Boykott jüdischer Geschäfte (LFS00472 3)
Résumé
Description
ZT: Kundgebung gegen das Judentum
Vor dem Laden von Rolf Friedmann stehen uniformierte SA-Männer mit Plakat: "Eine deutsche Hausfrau kauft nicht beim Juden". Kinder und wenige Erwachsene auf der Straße.
Contexte et analyse
In der Ortenau ist jüdisches Leben seit dem Mittelalter um 1300 nachweisbar. 1348/49 drohte eine Auslöschung der jüdischen Bewohner, da sie verantwortlich gemacht wurden für die Ausbreitung der Pest. Viele von ihnen wurden auf Scheiterhaufen verbrannt. Dass dabei durchaus eigennützige Interessen mitspielten, wurde sogar in zeitgenössischen Quellen erwähnt. 1389 wurde die bedeutende jüdische Gemeinde in Strasbourg aufgelöst. Damit ging ein organisatorischer Mittelpunkt verloren, und sie verstreuten sich in die umliegenden Ortschaften. Im 15. Jahrhundert wurden die jüdischen Geschäftsleute aus dem Kreditwesen verdrängt, und christliche Kaufleute übernahmen diese Aufgabe.
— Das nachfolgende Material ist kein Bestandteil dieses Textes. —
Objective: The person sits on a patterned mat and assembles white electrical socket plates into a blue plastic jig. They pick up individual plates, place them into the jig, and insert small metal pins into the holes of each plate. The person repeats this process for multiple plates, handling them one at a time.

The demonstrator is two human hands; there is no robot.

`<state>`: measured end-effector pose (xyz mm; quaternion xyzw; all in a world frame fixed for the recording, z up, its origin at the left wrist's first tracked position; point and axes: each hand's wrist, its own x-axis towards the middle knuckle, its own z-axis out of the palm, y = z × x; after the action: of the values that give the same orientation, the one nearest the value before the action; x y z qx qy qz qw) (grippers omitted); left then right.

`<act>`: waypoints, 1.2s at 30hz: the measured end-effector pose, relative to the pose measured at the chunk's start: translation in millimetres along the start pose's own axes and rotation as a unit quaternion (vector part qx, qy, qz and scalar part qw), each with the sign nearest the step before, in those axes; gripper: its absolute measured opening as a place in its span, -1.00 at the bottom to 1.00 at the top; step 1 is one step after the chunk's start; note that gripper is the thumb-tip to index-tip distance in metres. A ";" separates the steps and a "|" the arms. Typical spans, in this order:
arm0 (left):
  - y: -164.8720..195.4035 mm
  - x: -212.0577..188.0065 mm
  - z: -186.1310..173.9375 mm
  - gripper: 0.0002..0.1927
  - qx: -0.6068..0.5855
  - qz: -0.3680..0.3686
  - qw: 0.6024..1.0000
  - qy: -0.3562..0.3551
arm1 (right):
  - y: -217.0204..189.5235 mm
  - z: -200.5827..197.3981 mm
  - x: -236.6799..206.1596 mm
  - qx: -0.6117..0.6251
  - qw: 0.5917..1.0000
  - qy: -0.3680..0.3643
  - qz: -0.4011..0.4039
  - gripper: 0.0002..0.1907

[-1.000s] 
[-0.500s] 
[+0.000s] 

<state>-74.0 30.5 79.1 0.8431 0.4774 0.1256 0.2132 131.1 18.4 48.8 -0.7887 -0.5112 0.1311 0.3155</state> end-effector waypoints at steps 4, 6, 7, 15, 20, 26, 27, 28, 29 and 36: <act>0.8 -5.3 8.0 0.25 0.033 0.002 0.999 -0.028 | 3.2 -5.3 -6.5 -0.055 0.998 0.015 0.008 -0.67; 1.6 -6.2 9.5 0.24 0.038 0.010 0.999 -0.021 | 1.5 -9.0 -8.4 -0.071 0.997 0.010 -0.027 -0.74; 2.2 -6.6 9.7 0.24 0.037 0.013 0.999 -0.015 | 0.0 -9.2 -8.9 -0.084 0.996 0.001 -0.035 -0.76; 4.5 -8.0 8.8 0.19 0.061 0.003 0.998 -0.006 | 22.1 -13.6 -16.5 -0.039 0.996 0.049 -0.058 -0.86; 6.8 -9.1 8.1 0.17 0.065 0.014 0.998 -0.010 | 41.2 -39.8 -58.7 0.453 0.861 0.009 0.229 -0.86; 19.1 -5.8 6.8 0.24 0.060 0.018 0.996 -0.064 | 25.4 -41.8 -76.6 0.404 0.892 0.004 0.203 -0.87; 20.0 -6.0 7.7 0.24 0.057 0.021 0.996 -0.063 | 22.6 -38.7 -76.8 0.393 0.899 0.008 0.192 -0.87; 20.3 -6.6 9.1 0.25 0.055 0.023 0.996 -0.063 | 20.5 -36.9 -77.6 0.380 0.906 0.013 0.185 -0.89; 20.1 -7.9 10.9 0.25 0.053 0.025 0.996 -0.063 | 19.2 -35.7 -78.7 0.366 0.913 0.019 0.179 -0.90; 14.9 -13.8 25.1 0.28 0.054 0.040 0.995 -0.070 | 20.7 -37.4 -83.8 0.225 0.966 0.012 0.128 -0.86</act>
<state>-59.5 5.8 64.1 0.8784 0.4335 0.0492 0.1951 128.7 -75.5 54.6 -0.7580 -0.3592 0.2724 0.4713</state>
Zu Beginn des 17. Jahrhunderts siedelten sich jüdische Händler wieder in der Gegend von Lahr und Offenburg an. Sie handelten vor allem mit Pferden, Metall, Häuten und machten Kreditgeschäfte. Im 18. Jahrhundert erlaubten einige Reichsritter die Ansiedlung von Juden, um Einkommenssteuer von ihnen zu kassieren. Häufig vermarkteten sie landwirtschaftliche Produkte auf den städtischen Märkten und die handwerklichen Produkte aus den Städten auf dem Land. Von daher hatten sie eine Bedeutung für die ländliche Wirtschaft. In den Dörfern waren die Juden oft gezwungen in einem abgesonderten Bereich zu leben, da sie nicht neben Christen wohnen durften. Trotzdem kam es immer wieder zu Konflikten. Nach der Gründung des Großherzogtums Baden erhielten 1808 die dort lebenden etwa 14.000 Juden die badische Staatsbürgerschaft. Auf Gemeindeebene blieben ihre Rechte jedoch eingeschränkt. Um 1830 richteten die Kaufleute Ladengeschäfte ein und waren sehr aktiv im Viehhandel. Zwischen den Volkszählungen 1825 und 1852 stieg die Zahl der jüdischen Mitbürger von 17.577 auf 23.699, die überwiegend in Nordbaden wohnten.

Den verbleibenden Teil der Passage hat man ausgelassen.